等待外面的救援是一方面,尝试自救是另外一方面。
万一他们没被救出去,外面的谣言就已经满天飞了的话,等他们出去之後,说不定就直接铛铛入狱了。
林普这才扯了扯蹲在地上的威利:“你还好吧?”
威利上起不接下气,脸都已经变红了。
根本就没有注意到周遭环境的变化,看起来依然非常害怕。
被林普一拍。
威利这才意识到自已没有死,发现面前多了这麽多虫,也知道会丢虫,强行忍住眼泪,肩膀一耸一耸的。
“我没事,好像没有受伤。”
声音里带着浓重的鼻音,显然给孩子委屈坏了。
虽然子弹的呼啸声在他耳边一擦而过,但他没有任何痛觉,等那阵子惊恐过去,自然也就恢复了正定,开始理智思考。
只是脸还哭的有些发红。
“看我刚刚拿到了什麽?”林普晃了晃从沃尔里身上薅下来的光脑,像是哄小孩一般。
威利骤然擡起头。
“想不想打给林森特?和他说两句话。”
威利点头,非常用力,然後就开始左一下右一下地擦自已的眼泪。
林普把光脑摊在他面前:“那你就和林森特说,这里的雄虫准备造反,是被雌虫强逼的,让他们尽快定位到我们的位置。”

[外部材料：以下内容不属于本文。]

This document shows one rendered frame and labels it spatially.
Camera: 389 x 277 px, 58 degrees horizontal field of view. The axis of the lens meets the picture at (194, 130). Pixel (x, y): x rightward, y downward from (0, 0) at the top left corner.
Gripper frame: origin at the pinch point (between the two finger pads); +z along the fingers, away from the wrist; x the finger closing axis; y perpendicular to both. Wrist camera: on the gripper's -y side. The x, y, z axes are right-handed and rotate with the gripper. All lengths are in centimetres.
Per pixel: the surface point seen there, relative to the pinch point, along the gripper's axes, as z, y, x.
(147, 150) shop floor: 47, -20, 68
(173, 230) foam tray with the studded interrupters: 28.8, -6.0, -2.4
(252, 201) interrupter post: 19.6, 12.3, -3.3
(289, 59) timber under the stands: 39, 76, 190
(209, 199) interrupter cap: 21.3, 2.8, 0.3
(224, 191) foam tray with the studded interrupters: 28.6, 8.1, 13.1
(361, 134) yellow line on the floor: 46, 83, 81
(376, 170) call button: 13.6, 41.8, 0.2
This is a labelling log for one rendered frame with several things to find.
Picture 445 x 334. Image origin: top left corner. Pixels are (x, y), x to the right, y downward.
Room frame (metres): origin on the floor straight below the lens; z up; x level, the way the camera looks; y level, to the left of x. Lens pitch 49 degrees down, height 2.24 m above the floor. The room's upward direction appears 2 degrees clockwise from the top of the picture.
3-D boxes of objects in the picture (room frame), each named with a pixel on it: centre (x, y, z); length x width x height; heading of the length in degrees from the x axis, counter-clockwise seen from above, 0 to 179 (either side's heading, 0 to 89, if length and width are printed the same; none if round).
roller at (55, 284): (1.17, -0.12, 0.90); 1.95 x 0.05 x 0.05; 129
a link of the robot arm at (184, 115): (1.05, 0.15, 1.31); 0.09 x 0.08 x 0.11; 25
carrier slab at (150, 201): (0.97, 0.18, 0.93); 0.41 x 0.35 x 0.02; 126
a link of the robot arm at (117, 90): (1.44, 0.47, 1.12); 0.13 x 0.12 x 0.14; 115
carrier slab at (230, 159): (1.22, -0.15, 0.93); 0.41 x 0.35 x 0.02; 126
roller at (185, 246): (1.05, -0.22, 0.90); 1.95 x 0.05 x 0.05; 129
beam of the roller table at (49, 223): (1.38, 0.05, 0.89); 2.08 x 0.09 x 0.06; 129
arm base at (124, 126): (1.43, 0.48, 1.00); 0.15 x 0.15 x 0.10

威利掰着手指头,一个一个记下来,然後拨通了林森特的号码。
“谁?什麽事?”
带了点冷漠的声音传来,林森特似乎非常忙碌,威利甚至还能听到翻阅纸张的声音。
“林森特……”威利鼻子一吸,又想哭了,但还是老老实实传达林普的话,“我们这些雄虫准备造反,有雌虫强迫,你快点来找我们。”
重感冒般的声音。
林森特听了半天,总觉得哪里熟悉,听到哭腔才意识到这是自家雄主。
“你……怎麽拿着沃尔里皇子的光脑?”
林森特敏锐的发现了华点。
他虽然和这些皇子不熟悉,但因为工作原因,每一个的光脑号码都登记在他的光脑中,有相关备注。
拿着沃尔里的光脑,难道是……被强迫了?
林森特刚才的冷漠全然消失不见,温柔的语气让威利更委屈了。
“我被抓了…他那拿枪打我啊……哇哇哇……”
林森特站起来,转了一圈之後,又强迫自已冷静下来:“雄主,先不要和他硬碰硬,你……先保护自已的安全为上,其他的……我都不介意。”
林普不知道自已的消息已经从“事情已解决大半”被传成了“雄虫被沃尔里强迫”。
如果他知道,铁定会把光脑抢回来,说什麽也不让威利毁他清白。
“…呜呜……林普也…也在这里……”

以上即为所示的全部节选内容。